• _PROBLEM TO WORK ON_
Set down the material exactly. Keep every line.
━━━━━ RECORDED INFORMATION
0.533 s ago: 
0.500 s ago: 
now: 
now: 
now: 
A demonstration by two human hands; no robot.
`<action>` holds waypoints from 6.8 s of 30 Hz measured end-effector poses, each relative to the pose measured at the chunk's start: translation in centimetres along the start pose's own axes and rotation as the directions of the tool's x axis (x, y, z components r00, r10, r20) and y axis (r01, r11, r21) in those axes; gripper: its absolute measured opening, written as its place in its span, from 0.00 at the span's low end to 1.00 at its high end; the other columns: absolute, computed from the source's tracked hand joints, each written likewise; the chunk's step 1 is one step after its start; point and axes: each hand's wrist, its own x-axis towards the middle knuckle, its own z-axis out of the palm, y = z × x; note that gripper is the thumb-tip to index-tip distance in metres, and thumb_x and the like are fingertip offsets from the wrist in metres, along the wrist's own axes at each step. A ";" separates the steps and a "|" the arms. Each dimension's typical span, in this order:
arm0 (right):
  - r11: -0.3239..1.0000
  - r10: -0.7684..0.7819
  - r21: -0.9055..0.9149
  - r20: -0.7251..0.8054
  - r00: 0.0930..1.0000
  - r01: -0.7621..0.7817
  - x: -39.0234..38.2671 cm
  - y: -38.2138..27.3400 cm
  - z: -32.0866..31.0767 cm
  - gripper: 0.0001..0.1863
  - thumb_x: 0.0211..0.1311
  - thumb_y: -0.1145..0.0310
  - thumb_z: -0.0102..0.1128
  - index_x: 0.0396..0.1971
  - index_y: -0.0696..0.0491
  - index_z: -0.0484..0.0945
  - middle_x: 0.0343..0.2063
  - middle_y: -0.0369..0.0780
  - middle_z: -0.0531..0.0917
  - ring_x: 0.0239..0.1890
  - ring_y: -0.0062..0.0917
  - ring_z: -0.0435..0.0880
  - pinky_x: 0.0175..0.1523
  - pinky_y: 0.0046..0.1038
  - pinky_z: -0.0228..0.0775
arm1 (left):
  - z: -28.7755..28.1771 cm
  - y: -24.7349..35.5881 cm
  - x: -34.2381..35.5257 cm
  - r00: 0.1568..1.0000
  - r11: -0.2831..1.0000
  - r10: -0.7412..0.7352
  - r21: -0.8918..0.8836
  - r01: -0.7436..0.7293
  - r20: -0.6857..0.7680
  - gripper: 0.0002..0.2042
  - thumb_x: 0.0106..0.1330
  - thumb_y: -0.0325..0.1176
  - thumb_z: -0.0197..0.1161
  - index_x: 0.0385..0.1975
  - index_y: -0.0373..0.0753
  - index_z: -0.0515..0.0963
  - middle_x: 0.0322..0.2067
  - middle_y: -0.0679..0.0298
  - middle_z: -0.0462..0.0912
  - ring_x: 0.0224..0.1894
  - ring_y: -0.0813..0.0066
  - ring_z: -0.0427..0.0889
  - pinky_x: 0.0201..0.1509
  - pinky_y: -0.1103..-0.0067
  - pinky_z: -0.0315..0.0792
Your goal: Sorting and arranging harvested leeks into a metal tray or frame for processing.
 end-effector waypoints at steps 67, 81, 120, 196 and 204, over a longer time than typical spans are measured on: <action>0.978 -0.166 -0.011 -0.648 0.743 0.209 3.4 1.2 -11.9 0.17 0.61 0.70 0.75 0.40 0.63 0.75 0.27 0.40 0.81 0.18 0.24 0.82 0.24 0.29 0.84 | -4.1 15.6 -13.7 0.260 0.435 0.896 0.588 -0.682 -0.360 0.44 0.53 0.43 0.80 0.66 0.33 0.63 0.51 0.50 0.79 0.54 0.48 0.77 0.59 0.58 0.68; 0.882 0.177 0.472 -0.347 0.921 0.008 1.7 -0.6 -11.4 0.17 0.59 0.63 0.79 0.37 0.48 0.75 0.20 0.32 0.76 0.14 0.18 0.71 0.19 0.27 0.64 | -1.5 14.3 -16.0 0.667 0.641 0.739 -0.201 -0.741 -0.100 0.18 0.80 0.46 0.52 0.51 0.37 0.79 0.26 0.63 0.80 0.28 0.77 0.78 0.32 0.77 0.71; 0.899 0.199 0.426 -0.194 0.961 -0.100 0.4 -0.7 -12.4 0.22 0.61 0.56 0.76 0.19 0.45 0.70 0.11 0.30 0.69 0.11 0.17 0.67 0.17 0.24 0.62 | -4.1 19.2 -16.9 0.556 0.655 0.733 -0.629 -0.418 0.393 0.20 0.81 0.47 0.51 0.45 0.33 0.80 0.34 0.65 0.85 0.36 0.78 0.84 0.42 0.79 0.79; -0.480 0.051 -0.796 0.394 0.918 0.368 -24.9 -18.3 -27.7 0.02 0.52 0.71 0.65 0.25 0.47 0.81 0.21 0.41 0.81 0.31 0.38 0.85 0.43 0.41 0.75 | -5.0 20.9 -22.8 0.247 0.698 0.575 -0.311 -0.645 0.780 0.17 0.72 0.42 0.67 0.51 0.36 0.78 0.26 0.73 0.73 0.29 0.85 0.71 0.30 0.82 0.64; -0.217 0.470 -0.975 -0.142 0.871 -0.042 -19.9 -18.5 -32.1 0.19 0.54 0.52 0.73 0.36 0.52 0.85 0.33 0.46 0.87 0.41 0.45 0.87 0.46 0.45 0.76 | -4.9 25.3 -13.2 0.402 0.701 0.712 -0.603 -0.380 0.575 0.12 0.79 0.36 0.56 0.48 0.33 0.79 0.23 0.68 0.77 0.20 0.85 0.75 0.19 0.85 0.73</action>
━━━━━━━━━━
• _EXERCISE SOLUTION_
0.533 s ago: 
0.500 s ago: 
now: 
now: 
now: 
A demonstration by two human hands; no robot.
`<action>` holds waypoints from 6.8 s of 30 Hz measured end-effector poses, each relative to the pose measured at the chunk's start: translation in centimetres along the start pose's own axes and rotation as the directions of the tool's x axis (x, y, z components r00, r10, r20) and y axis (r01, r11, r21) in those axes; gripper: its absolute measured opening, written as its place in its span, from 0.00 at the span's low end to 1.00 at its high end; the other columns: absolute, computed from the source's tracked hand joints, each written likewise; the chunk's step 1 is one step after its start; point and axes: each hand's wrist, its own x-axis towards the middle knuckle, its own z-axis out of the palm, y = z × x; note that gripper is the thumb-tip to index-tip distance in metres, and thumb_x and the like are fingertip offsets from the wrist in metres, along the wrist's own axes at each step. A ";" separates the steps and a "|" the arms. Each dimension's typical span, in this order:
arm0 (right):
  - r11: -0.3239..1.0000
  - r10: -0.7684..0.7819
  - r21: -0.9055..0.9149
  - r20: -0.7251..0.8054
  - r00: 0.0930..1.0000
  - r01: -0.7621..0.7817
  - x: -39.0234..38.2671 cm
  - y: -38.2138..27.3400 cm
  - z: -32.0866..31.0767 cm
  - gripper: 0.0001..0.1863
  - thumb_x: 0.0211..0.1311
  - thumb_y: -0.1145..0.0310
  - thumb_z: -0.0102..0.1128
  - index_x: 0.0396..0.1971
  - index_y: -0.0696..0.0491
  - index_z: -0.0484..0.0945
  - middle_x: 0.0343..0.2063
  - middle_y: -0.0369..0.0780
  - middle_z: -0.0531..0.0917
  - ring_x: 0.0239..0.1890
  - ring_y: -0.0062..0.0917
  - ring_z: -0.0435..0.0880
  - pinky_x: 0.0175..0.1523
  - pinky_y: 0.0046..0.1038
  - pinky_z: -0.0228..0.0775
arm1 (left):
  - z: -28.7755..28.1771 cm
  - y: -24.7349..35.5881 cm
  - x: -34.2381..35.5257 cm
  - r00: 0.1568..1.0000
  - r11: -0.2831..1.0000
  - r10: -0.7412..0.7352
  - r21: -0.8918..0.8836
  - r01: -0.7436..0.7293
  - r20: -0.6857..0.7680
  - gripper: 0.0002..0.2042
  - thumb_x: 0.0106..0.1330
  - thumb_y: -0.0325..0.1176
  - thumb_z: -0.0197..0.1161
  - index_x: 0.0385..0.1975
  - index_y: -0.0373..0.0753
  - index_z: -0.0515..0.0963
  - middle_x: 0.0322..0.2067
  - middle_y: -0.0679..0.0298
  - middle_z: -0.0462..0.0912
  - ring_x: 0.0224..0.1894
  - ring_y: -0.0813..0.0066
  - ring_z: -0.0427..0.0889
  - pinky_x: 0.0201..0.1509
  - pinky_y: -0.1103..-0.0067
  - pinky_z: -0.0315..0.0792
Your goal: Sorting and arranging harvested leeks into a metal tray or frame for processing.
 end-effector waypoints at steps 67, 81, 120, 196 and 204, over a longer time than typical spans are measured on: <action>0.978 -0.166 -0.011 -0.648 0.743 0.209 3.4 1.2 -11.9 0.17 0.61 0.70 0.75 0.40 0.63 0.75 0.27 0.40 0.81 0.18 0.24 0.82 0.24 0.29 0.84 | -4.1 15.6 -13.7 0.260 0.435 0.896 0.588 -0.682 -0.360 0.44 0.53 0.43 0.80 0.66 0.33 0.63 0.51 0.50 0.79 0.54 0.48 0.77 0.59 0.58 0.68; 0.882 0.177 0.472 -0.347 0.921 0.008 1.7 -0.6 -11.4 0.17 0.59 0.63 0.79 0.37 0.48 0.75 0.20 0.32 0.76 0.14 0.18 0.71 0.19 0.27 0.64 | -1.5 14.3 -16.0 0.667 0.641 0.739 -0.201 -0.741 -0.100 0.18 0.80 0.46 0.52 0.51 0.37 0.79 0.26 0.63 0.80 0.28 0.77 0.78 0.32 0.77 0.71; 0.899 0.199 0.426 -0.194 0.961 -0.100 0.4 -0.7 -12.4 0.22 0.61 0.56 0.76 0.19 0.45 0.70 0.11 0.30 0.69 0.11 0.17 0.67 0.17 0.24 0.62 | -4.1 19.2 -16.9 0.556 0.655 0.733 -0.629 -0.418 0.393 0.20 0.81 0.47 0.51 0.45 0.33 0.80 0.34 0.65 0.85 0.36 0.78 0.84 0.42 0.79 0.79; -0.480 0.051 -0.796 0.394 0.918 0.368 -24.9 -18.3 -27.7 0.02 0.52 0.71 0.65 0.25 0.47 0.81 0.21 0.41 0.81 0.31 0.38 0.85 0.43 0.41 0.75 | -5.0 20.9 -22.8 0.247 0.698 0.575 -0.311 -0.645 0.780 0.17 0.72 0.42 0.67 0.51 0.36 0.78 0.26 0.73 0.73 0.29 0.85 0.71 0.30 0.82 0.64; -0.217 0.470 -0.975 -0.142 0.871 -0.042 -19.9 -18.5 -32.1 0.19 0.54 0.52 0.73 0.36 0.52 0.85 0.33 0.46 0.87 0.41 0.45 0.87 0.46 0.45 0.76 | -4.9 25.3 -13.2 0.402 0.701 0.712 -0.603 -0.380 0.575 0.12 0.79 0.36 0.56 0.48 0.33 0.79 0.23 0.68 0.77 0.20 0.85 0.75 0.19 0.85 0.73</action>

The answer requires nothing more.